WHAT YOU HAVE TO DO – Across the entries below, how many lines have the string "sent" in them? Reply with only the number.

AVAILABLE DATA –
________

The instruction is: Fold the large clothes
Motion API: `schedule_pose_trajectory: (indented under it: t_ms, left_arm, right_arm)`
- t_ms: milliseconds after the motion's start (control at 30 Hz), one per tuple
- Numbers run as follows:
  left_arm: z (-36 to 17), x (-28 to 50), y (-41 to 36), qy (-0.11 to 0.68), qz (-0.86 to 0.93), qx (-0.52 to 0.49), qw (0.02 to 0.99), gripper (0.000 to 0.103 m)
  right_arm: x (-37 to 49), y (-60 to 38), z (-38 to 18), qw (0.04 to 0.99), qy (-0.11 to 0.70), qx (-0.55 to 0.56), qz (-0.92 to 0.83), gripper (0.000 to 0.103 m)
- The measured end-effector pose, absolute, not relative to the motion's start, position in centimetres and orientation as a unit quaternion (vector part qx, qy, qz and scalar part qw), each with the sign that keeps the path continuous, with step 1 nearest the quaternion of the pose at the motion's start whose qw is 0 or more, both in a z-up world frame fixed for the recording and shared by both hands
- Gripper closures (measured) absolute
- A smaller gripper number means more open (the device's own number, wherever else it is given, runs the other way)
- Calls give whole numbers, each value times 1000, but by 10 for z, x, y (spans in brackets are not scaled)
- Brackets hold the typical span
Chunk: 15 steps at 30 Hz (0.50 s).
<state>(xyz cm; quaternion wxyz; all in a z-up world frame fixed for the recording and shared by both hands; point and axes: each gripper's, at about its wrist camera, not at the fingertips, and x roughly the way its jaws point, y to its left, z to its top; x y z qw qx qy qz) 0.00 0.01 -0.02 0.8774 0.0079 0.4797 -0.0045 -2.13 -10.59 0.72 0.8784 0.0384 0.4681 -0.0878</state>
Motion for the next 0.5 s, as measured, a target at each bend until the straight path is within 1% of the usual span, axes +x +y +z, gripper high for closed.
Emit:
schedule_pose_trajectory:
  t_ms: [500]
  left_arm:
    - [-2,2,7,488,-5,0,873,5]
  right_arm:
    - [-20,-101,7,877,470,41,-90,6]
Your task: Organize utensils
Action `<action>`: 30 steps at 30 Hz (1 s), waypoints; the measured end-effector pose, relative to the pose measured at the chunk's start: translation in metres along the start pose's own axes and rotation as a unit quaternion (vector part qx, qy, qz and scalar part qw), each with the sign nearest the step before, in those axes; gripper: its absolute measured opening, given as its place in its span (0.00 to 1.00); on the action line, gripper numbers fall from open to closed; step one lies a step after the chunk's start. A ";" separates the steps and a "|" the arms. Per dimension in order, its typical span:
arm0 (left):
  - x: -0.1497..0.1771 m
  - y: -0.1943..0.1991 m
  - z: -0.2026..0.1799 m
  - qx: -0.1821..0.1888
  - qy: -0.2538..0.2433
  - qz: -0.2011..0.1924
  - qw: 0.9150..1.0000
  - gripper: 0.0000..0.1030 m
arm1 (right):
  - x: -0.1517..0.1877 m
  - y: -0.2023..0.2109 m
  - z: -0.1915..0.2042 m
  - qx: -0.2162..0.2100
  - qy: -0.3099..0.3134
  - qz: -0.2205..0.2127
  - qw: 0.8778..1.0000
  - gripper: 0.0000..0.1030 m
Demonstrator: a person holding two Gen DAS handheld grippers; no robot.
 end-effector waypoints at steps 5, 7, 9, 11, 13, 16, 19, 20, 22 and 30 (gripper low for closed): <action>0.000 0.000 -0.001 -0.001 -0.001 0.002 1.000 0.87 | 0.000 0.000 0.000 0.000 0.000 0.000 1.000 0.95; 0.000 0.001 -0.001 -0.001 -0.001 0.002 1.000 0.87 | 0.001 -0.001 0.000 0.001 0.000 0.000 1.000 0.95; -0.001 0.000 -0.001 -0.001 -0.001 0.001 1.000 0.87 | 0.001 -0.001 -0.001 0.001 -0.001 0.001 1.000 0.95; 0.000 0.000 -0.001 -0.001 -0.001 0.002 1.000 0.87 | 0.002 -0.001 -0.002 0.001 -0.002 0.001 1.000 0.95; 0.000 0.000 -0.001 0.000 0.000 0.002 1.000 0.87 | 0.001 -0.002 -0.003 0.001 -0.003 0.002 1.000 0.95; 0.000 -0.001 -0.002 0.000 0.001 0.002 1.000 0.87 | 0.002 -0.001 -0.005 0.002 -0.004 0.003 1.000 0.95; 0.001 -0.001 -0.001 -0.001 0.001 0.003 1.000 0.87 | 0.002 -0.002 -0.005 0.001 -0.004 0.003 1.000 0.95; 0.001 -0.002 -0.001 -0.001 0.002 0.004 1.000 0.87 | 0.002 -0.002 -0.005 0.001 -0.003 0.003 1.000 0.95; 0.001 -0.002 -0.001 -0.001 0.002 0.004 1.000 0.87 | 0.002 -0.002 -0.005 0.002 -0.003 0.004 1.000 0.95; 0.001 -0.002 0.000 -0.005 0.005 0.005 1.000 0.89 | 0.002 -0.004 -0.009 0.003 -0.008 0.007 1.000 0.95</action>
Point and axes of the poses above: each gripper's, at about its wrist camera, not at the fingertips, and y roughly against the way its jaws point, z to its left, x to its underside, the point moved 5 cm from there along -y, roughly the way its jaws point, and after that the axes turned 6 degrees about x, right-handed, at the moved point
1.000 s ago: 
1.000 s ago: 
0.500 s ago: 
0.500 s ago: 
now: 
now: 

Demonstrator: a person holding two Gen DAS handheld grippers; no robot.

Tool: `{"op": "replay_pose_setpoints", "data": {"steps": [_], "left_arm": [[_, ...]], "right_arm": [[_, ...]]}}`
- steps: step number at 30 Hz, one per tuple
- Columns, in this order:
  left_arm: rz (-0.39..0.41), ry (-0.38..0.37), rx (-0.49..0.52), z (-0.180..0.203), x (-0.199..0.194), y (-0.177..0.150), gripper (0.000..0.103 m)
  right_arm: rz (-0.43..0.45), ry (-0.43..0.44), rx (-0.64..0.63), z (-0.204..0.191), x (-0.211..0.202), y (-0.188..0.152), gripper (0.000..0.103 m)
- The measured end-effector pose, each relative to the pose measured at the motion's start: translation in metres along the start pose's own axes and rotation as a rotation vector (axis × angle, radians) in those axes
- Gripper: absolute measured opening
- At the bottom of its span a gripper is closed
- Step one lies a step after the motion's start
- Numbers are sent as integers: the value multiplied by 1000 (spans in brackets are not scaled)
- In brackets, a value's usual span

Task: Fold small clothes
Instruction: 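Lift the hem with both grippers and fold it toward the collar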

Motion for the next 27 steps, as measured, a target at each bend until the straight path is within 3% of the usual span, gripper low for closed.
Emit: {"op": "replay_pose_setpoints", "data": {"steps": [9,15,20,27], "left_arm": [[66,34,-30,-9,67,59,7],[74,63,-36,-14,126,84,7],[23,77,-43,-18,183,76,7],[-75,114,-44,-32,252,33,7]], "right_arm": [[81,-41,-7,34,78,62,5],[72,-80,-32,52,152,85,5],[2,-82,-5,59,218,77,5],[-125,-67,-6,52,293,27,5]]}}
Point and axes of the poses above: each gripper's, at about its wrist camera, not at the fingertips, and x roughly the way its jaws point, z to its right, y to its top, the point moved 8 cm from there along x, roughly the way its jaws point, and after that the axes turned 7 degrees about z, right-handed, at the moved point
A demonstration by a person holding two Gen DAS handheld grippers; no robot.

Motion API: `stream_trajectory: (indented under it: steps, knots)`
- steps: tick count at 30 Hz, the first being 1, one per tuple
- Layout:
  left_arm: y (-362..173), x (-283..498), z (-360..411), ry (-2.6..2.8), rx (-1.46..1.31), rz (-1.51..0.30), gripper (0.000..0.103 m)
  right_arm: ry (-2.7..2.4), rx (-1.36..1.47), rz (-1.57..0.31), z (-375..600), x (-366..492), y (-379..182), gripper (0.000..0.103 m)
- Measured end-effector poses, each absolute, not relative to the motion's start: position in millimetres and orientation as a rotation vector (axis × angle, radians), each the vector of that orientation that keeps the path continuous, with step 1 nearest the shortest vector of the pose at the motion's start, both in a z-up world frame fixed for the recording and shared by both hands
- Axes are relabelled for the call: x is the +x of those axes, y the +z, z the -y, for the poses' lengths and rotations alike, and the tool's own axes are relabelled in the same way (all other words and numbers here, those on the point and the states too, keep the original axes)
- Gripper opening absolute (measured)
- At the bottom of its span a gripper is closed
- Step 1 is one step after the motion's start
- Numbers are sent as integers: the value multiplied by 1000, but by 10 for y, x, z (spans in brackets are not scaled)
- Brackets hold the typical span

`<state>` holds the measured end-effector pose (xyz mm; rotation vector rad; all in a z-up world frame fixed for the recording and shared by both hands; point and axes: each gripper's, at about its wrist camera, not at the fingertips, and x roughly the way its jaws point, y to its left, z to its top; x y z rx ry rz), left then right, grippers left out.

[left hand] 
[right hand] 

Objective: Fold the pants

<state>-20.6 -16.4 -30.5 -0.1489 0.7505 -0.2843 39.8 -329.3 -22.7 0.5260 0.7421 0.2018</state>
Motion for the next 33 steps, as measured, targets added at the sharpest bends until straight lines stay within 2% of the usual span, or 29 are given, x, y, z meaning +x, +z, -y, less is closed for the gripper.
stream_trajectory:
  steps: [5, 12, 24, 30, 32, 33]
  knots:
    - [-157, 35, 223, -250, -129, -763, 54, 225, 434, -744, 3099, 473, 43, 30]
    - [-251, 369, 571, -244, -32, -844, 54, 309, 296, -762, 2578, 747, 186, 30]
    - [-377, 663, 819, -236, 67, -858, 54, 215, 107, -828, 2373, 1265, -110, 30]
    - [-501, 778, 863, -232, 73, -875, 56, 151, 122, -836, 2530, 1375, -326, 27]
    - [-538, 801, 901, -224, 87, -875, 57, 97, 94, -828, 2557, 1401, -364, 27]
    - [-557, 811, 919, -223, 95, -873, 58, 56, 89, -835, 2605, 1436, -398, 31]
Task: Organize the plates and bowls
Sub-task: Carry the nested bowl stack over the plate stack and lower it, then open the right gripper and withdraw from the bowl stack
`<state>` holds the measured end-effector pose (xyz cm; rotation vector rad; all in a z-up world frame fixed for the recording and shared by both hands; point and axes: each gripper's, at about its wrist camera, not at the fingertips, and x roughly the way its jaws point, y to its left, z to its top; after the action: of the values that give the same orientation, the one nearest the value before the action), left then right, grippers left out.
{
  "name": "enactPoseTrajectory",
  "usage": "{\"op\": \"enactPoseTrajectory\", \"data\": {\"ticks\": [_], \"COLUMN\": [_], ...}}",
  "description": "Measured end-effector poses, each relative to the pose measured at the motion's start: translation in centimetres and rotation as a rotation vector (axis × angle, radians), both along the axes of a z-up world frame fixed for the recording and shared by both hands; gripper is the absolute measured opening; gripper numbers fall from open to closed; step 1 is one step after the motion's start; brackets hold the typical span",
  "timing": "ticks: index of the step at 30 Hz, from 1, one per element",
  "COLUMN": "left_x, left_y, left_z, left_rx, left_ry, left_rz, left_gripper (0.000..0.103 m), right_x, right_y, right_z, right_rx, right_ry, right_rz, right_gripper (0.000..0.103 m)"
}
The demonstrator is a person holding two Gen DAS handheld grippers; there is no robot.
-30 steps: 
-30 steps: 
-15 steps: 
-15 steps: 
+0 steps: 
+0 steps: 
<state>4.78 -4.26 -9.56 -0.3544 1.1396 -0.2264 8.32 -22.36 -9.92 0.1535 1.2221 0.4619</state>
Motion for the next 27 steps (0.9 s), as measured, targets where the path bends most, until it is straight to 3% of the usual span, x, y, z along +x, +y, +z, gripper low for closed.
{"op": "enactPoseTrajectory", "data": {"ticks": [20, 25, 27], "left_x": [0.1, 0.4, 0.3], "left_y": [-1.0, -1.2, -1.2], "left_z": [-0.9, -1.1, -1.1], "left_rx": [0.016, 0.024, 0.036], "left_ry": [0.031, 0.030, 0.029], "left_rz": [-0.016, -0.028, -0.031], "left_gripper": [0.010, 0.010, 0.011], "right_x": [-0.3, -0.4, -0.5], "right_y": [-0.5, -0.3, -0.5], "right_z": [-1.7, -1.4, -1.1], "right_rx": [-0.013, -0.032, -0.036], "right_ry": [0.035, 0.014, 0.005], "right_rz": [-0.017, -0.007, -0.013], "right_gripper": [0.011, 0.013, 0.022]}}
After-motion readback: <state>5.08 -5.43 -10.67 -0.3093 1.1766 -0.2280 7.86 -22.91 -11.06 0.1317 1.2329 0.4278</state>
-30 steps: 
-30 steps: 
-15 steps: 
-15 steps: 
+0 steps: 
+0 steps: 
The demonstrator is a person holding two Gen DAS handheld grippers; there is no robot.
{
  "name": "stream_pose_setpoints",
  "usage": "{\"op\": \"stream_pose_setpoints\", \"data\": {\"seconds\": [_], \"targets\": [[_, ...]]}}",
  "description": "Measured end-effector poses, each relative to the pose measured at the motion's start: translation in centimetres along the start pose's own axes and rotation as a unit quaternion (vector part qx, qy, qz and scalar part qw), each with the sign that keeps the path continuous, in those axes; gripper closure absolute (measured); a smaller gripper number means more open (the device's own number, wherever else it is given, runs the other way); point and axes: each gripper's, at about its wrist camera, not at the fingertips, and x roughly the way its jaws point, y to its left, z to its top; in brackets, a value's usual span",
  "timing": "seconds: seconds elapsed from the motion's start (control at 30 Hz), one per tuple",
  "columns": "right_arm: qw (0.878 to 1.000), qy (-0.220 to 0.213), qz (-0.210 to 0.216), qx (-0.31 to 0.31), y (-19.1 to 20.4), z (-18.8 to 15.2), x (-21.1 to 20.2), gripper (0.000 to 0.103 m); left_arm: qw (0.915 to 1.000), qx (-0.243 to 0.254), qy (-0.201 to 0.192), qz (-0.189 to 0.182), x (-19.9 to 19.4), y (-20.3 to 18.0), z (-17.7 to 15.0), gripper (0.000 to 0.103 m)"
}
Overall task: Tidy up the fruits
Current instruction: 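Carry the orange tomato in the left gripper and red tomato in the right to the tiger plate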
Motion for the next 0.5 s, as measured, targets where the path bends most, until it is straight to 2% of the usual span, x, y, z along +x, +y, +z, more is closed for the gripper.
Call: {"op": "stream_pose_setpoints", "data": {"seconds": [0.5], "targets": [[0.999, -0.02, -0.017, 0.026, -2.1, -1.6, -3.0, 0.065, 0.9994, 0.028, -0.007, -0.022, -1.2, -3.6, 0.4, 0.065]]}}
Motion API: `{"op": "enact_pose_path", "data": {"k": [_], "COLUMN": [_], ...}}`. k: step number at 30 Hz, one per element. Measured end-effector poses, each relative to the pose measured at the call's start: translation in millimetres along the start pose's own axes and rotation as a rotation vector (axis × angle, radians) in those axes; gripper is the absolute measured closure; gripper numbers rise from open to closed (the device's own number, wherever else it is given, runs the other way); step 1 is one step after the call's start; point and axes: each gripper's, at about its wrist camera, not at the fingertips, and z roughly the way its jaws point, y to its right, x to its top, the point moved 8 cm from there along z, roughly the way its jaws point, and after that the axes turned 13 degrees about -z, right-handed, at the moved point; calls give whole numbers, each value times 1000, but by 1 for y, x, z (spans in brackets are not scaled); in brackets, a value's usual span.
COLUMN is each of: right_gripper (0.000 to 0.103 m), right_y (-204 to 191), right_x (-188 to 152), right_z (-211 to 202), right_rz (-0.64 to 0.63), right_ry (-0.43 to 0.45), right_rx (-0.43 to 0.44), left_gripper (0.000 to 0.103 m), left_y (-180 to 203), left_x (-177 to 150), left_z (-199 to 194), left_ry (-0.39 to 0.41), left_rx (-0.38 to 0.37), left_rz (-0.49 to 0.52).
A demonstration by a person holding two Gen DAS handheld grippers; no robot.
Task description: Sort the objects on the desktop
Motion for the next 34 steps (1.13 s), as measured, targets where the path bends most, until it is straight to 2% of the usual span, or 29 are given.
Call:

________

PROBLEM SOLUTION – 2